* **Problem statement**
Line by line, retype the material below exactly, from its first line up to and including the one holding "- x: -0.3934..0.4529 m".

* **Provided material**

BEGIN

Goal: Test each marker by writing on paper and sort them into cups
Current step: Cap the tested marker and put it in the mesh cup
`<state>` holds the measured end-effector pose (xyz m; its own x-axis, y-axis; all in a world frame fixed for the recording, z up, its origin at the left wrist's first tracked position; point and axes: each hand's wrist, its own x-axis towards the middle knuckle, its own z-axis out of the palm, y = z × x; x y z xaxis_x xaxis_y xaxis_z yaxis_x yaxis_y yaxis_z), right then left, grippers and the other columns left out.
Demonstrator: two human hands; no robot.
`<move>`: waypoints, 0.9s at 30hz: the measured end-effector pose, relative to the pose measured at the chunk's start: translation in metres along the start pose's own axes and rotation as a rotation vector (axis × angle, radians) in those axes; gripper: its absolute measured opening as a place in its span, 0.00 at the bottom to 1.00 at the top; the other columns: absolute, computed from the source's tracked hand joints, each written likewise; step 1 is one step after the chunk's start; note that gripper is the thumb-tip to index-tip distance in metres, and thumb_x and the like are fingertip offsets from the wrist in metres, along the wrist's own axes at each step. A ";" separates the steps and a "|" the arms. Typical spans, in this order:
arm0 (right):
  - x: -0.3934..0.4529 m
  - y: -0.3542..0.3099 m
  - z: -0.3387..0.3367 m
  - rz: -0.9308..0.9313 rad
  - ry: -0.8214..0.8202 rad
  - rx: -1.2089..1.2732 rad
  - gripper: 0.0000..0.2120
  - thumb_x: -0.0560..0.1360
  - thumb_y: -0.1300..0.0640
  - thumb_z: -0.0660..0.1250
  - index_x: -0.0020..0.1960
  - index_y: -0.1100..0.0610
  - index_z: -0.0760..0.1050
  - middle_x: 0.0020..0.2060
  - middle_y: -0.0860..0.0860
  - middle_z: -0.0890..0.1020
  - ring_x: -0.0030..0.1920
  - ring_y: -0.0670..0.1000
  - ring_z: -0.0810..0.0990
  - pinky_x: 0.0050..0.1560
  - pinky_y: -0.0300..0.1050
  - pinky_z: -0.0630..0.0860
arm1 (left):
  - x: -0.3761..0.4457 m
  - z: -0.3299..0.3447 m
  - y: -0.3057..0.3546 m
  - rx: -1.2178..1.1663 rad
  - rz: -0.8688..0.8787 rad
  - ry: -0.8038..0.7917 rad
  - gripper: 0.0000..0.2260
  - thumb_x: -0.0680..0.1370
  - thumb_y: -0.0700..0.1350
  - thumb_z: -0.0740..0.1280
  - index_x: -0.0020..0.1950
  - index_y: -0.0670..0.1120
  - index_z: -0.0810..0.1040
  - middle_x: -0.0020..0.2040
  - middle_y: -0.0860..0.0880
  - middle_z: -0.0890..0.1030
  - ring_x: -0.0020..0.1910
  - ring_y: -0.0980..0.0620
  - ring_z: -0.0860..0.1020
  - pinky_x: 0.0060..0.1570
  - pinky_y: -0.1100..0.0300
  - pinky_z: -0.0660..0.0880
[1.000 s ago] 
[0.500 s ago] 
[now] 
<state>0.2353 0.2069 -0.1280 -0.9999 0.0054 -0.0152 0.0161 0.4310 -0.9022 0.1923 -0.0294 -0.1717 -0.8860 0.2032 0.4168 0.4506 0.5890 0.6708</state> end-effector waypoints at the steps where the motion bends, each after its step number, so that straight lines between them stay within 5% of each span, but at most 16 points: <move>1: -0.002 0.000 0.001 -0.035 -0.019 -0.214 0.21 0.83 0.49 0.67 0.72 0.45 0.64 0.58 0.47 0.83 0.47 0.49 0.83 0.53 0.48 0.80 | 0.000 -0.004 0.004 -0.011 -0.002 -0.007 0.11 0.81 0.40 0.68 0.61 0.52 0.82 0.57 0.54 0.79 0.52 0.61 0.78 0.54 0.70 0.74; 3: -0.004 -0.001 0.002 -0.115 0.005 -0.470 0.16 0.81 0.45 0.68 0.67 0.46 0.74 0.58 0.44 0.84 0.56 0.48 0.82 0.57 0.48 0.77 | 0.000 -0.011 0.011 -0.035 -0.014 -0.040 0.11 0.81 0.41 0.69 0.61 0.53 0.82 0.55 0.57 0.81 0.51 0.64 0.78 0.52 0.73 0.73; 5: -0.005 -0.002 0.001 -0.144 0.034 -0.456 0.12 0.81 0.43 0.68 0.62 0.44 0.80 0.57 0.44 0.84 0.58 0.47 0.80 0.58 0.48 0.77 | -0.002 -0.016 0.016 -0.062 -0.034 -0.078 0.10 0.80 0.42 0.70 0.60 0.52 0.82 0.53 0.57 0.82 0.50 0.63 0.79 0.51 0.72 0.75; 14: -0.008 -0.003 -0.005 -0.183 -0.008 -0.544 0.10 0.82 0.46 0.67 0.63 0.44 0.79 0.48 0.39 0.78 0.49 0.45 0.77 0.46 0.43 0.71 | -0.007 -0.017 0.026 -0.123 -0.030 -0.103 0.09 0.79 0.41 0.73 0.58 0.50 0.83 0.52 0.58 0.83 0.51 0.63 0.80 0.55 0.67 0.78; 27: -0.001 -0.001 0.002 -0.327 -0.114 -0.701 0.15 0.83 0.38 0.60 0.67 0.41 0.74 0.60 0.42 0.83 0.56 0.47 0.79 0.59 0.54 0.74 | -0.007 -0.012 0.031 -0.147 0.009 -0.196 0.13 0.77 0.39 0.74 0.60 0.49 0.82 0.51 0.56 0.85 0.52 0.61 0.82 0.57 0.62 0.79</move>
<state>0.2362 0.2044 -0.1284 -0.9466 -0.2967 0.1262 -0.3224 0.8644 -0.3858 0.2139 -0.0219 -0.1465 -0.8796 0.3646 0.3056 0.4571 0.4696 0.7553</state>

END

* **Output for this task**
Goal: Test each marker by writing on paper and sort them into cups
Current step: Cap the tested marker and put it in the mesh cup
`<state>` holds the measured end-effector pose (xyz m; its own x-axis, y-axis; all in a world frame fixed for the recording, z up, its origin at the left wrist's first tracked position; point and axes: each hand's wrist, its own x-axis towards the middle knuckle, its own z-axis out of the palm, y = z × x; x y z xaxis_x xaxis_y xaxis_z yaxis_x yaxis_y yaxis_z), right then left, grippers and the other columns left out.
Demonstrator: two human hands; no robot.
`<move>`: waypoints, 0.9s at 30hz: the measured end-effector pose, relative to the pose measured at the chunk's start: translation in metres along the start pose's own axes and rotation as a rotation vector (axis × angle, radians) in those axes; gripper: its absolute measured opening as a place in its span, 0.00 at the bottom to 1.00 at the top; the other columns: absolute, computed from the source's tracked hand joints, each written likewise; step 1 is one step after the chunk's start; note that gripper is the thumb-tip to index-tip distance in metres, and thumb_x and the like are fingertip offsets from the wrist in metres, along the wrist's own axes at each step. A ";" separates the steps and a "|" the arms. Typical spans, in this order:
arm0 (right):
  - x: -0.3934..0.4529 m

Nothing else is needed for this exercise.